Maybe it was that I’d been to the River Thames, where the woman jumped, and I could picture the whole event in my mind. Or maybe it was that I’d been inside the apothecary’s hidden shop, the discreet and shadowy place where she lived and breathed and mixed her potions, however menacing they were, and so I felt a sense of solitary connection to her.
With my eyes closed, I imagined the events set out in the second article: the family and friends of previous victims—those who died before Lord Clarence—coming forward after seeing the first article, bringing with them their own vials and jars, all of them bearing the same logo of the little bear.
The police understanding, at once, that they were hunting a serial killer.
The mapmakers enlisted late in the night; every instance of B ley in the city turned over, inspected, considered.
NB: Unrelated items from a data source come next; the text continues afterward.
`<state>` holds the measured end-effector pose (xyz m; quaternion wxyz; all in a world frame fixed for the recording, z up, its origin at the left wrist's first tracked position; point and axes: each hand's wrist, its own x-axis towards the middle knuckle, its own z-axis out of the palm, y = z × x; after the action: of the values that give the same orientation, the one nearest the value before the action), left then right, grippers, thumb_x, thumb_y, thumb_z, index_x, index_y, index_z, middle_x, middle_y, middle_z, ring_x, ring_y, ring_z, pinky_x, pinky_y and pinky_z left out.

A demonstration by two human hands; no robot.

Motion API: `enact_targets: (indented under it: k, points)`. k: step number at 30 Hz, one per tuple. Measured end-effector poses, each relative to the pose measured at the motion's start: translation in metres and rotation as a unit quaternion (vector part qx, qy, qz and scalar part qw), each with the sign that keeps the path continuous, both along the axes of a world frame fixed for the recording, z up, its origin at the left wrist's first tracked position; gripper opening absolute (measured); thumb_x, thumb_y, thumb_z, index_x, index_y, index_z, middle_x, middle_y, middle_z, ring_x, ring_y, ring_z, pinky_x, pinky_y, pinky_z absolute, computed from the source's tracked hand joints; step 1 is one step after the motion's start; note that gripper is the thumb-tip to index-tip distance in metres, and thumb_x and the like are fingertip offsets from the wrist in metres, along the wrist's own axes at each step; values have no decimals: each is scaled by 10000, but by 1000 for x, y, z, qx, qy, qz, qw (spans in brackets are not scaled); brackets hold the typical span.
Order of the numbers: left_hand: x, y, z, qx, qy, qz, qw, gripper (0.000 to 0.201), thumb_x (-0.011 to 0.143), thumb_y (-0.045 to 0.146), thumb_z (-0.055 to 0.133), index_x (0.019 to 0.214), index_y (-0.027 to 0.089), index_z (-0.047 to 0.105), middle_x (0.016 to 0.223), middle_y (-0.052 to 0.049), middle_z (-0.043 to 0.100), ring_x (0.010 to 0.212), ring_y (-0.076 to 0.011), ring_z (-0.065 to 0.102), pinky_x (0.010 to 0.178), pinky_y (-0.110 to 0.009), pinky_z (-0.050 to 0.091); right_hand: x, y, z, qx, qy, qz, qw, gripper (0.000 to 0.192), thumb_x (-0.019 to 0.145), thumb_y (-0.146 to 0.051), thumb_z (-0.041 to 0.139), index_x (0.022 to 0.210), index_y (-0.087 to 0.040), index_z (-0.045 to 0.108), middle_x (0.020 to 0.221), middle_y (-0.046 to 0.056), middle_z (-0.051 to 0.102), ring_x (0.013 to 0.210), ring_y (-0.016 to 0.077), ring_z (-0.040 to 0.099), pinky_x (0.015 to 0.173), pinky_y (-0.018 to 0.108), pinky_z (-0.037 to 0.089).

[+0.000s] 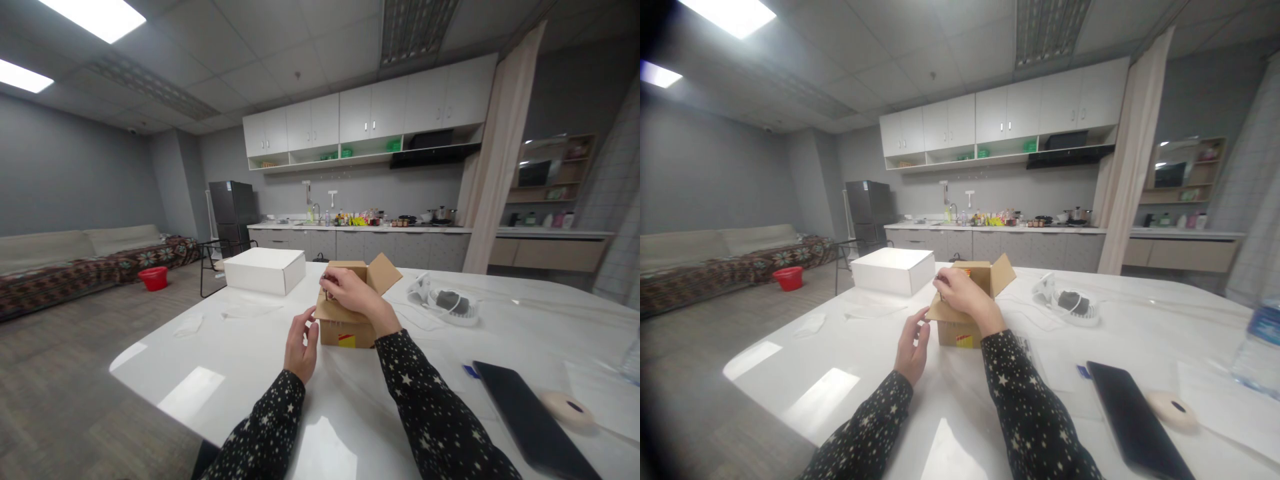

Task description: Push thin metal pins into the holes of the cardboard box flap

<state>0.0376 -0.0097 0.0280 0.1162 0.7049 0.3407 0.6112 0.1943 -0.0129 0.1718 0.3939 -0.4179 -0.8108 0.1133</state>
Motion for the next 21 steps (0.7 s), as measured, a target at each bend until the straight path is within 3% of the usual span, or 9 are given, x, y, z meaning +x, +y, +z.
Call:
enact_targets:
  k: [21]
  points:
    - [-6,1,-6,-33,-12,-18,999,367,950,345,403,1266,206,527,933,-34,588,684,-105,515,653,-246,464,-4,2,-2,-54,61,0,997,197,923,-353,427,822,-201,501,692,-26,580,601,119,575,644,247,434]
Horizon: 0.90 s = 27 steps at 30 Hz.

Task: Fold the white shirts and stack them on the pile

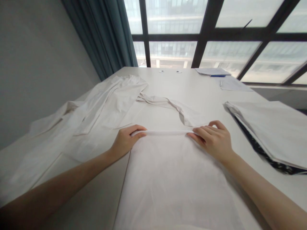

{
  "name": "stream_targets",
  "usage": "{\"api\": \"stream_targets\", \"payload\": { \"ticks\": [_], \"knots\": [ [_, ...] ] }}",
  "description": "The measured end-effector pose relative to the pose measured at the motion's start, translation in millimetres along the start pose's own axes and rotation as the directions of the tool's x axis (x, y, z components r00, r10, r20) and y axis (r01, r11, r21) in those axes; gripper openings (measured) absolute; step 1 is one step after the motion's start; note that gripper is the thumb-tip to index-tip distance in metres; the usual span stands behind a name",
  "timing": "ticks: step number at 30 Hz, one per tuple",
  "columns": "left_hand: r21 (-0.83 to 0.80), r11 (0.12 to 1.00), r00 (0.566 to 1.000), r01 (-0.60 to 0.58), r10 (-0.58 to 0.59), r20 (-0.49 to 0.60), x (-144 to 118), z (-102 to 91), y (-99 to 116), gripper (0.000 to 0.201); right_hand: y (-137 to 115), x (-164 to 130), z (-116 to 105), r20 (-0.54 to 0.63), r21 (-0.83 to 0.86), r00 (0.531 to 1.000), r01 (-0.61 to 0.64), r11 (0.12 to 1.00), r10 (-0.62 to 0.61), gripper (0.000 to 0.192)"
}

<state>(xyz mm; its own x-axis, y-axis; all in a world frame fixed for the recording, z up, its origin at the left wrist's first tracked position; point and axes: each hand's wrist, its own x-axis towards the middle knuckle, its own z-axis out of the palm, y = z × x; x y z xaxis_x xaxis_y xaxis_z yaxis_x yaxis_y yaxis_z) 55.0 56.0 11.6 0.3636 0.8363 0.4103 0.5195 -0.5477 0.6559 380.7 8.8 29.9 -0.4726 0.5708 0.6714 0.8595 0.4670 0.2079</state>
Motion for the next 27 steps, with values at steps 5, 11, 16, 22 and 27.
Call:
{"api": "stream_targets", "payload": {
  "ticks": [5, 11, 16, 22, 27],
  "knots": [
    [-0.163, 0.98, 0.992, 0.116, -0.122, -0.024, 2.2, 0.3, -3.8, 0.014, 6.2, -4.3, 3.4, 0.034, 0.011, 0.996, -0.086, 0.996, 0.086, 0.023],
    [-0.397, 0.901, 0.982, 0.173, -0.189, -0.001, 4.0, 0.2, -7.3, 0.017, 9.1, -8.2, 6.8, 0.031, -0.009, 0.982, -0.187, 0.982, 0.187, 0.032],
    [-0.482, 0.842, 0.965, 0.242, -0.259, 0.032, 4.1, -0.3, -7.5, 0.024, 9.3, -10.0, 9.9, 0.042, 0.002, 0.976, -0.213, 0.977, 0.213, 0.035],
    [-0.535, 0.797, 0.952, 0.279, -0.303, 0.044, 2.8, 0.2, -7.7, 0.031, 11.2, -13.7, 12.5, 0.057, 0.033, 0.965, -0.257, 0.966, 0.255, 0.032],
    [-0.535, 0.802, 0.957, 0.264, -0.287, 0.043, 1.2, -1.2, -5.1, 0.031, 11.0, -16.1, 14.5, 0.064, 0.077, 0.958, -0.283, 0.956, 0.279, 0.03]
  ]
}}
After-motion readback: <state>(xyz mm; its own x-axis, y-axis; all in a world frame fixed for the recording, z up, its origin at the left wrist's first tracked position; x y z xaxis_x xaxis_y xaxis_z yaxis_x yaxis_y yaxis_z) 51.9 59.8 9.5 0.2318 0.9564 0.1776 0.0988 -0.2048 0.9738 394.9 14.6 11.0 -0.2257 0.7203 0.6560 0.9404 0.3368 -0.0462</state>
The three officers descending on Bear Alley on the eleventh of February, their arrival so abrupt that a woman began to run and did not stop until she was standing at the top of Blackfriars Bridge.
The article mentioned Back Alley, too, albeit briefly. After the woman began to run, the third and most junior officer remained in the area to inspect the door from which he thought the woman had come. It was the door at 3 Back Alley. But upon entering the room, he found only an old storage cellar: a wooden bin of rotted grain and empty shelves at the far end of the room, but little else.
This place, I knew, was the very same in which I’d stood last night—the room with the crumbling shelves at the back. It served as the apothecary’s cover, her facade, akin to the mask one might hold over their face at a masquerade. Meanwhile, behind the room lay the truth: the shop of poisons. And though the two-hundred-year-old article assured the public that police would continue to dig until they uncovered her name and place of work, the untouched space I found last night told me that they never did. The apothecary’s facade had been resolute.
But there was something odd. Although the article seized a fair amount of space on the page, the author glossed over the most significant part of the whole event: the woman who jumped. Her description and features were not discussed, not even the color of her hair; it only said she wore dark, heavy clothing. The article did not reveal whether any words were exchanged with the woman and noted the whole affair had been rather disorderly. A number of spectators had descended upon the immediate vicinity, the confusion and chaos such that the officers briefly lost sight of the woman before she stepped over the railing of the bridge.
According to the article, there was no doubt the woman was an abettor in the death of Lord Clarence, and officers were certain the string of murders associated with the woman they’d dubbed the apothecary killer had come to an end. The River Thames was hostile that day, swift and frigid, littered with ice. After the woman jumped, police monitored the area for a long while. But she did not surface. She did not reappear.
Her identity, according to the article, remained unknown.
As twilight fell over London and nightfall neared, James began to stir. He turned over in the hospital bed, facing me, then slowly opened his eyes. “Hi,” he whispered, a smile pulling at his lips.
Sobbing in the waiting room had been more cathartic than I realized, and after fearing this morning that I might lose James, something within me had softened. I was still desperately angry with him. But in this moment, at least I could bear to be close to him. I reached for his hand and took it in my own, wondering if this might be the last time we would hold hands in a very long time—or perhaps forever.